Bueno, la cosa es que siempre uso en mis proyectos la tecnologia TTL, porque tienen la ventaja de que no se dañan con electricidad estatica. Pero he visto algunos circuitos con tecnologia CMOS y me comenzaron a simpatizar.

Pero quisiera saber en que destacan cada uno y cual es el mejor para utilizar.

Espero que me ayuden. Saludos!!!


----------



## Fogonazo (Ene 24, 2014)

Dan2013 dijo:


> Buenos dias!!!
> 
> He creado este tema por un tema que no entiendo y que quisiera que me puedan resolver algunas lagunas.
> 
> ...



*La tecnología CMOS tampoco*, eso ocurría hace 40 años cuando recién se comenzaron a fabricar.

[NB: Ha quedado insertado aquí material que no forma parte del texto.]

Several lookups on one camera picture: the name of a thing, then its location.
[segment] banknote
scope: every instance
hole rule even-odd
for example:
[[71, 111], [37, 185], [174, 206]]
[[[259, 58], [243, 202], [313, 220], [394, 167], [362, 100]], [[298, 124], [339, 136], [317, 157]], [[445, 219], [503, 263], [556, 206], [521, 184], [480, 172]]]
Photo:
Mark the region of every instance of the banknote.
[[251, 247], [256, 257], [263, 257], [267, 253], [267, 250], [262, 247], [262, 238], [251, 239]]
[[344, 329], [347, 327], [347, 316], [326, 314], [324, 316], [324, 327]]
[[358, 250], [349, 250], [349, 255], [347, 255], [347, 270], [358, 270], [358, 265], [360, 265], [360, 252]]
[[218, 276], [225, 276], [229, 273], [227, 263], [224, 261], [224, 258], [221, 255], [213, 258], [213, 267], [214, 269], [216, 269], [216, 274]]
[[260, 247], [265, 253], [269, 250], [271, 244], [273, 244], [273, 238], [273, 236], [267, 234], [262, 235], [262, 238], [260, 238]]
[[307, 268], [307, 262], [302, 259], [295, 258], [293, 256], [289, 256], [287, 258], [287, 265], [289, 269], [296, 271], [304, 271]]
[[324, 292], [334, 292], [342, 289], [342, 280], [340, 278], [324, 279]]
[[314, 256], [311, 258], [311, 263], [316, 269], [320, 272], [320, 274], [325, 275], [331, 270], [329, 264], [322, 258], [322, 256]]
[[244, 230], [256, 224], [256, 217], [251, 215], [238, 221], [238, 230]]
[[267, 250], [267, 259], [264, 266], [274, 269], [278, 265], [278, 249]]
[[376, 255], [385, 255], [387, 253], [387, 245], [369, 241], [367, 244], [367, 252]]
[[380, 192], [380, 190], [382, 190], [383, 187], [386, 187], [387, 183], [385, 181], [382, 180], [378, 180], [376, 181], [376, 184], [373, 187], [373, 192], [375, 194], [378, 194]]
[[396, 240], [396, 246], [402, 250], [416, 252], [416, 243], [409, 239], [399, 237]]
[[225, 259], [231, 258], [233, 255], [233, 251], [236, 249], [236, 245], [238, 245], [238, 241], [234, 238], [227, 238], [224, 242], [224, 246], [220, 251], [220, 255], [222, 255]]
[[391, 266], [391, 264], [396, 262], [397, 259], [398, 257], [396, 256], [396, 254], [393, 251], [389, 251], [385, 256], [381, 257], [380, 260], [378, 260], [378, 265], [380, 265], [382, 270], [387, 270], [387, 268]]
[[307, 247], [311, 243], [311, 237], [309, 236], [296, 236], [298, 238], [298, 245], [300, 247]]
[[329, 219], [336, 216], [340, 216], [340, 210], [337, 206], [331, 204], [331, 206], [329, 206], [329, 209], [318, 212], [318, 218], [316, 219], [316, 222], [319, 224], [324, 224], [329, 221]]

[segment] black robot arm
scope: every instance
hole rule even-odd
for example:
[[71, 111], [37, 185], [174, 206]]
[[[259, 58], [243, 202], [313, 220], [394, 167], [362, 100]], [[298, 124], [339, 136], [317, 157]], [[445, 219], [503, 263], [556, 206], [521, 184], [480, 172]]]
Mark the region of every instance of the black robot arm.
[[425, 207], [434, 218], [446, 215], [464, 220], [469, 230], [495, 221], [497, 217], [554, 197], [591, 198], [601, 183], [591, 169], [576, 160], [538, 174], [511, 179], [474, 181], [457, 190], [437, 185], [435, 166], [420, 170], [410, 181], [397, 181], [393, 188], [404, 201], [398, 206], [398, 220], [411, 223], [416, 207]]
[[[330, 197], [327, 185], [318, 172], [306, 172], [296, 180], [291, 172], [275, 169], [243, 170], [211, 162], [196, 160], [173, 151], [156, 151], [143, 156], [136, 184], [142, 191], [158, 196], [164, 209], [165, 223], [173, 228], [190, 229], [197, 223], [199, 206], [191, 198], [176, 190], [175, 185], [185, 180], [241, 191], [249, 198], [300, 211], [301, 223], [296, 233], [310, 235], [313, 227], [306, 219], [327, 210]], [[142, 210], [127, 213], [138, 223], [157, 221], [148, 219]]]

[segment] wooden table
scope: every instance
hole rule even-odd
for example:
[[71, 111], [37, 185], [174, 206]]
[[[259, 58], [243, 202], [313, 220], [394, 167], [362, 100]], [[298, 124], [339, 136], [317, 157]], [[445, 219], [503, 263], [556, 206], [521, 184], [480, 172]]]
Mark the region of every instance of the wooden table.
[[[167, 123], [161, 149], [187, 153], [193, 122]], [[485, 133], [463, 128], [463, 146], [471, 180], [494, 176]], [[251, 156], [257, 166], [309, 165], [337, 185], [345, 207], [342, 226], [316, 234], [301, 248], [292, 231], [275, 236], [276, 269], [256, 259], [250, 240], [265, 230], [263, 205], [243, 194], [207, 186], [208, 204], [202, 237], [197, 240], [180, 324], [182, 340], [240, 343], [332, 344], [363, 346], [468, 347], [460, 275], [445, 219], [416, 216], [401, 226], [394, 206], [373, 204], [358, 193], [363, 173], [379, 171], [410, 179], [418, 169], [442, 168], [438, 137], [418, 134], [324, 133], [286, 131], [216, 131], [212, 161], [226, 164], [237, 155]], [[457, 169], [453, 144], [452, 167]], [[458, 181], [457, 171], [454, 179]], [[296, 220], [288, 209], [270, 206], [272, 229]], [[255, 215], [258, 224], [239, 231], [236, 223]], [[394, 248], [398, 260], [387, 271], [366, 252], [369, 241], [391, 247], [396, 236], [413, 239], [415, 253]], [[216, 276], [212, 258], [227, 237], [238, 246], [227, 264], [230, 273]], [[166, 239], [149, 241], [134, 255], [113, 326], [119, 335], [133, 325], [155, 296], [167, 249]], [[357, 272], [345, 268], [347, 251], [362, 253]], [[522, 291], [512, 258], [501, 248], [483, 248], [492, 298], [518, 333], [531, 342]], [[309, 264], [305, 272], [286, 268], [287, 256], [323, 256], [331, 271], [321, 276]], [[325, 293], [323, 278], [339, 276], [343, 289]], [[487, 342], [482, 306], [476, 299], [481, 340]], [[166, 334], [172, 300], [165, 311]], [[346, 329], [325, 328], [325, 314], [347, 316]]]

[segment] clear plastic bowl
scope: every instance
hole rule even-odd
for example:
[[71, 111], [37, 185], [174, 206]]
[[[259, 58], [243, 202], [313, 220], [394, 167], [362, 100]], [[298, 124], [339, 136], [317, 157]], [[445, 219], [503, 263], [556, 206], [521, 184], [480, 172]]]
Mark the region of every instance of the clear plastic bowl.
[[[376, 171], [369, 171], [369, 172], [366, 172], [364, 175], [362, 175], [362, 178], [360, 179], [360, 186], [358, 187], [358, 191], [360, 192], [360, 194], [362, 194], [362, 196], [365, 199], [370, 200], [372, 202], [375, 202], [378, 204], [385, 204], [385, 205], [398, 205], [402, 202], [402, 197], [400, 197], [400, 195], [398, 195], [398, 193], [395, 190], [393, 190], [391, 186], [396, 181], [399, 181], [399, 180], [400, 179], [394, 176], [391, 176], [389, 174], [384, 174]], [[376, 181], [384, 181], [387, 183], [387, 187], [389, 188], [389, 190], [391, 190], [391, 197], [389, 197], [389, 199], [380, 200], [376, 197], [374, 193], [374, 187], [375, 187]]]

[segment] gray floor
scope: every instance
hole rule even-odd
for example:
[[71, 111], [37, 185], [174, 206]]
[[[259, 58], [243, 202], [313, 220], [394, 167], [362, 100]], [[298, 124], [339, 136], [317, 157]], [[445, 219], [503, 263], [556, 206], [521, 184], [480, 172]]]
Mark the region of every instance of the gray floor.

Para saber cual es mejor o peor busca información sobre:
Velocidad
Consumo energético
Corriente de salida
corriente de entrada
Fan Out
Fan In


----------



## Chico3001 (Ene 24, 2014)

En realidad la tendencia actual es que los TTL se estan obsoletando, debido principalmente a que son mas lentos y consumen mas energia que los CMOS, incluso muchos fabricantes estan ofreciendo chips CMOS completamente compatibles con la familia 74, solo cambia las siglas y listo

Por Ejemplo: si antes pedias un 74LS138N ahora lo pides como 74HC138N o 74VHC138N

La nomenclatura varia de fabricante a fabricante... pero en las tiendas les especificas que lo quieres version CMOS y ellos te dan el correcto

Normalmente las versiones CMOS soportan rangos de voltajes mas elevados (3 a 6 V) pero casi siempre dan menos corriente (en rangos que van de 3 a 10mA).


----------



## jmth (Ene 24, 2014)

Para complementar la información de Chico3001 diré que las familias básicas son 74LSXX y 74HCXX, cualquier letra de más que se le añada significa otra cosa, como bajo consumo, alta velocidad, baja tensión... También está la familia HCT que es compatible con TTL y CMOS.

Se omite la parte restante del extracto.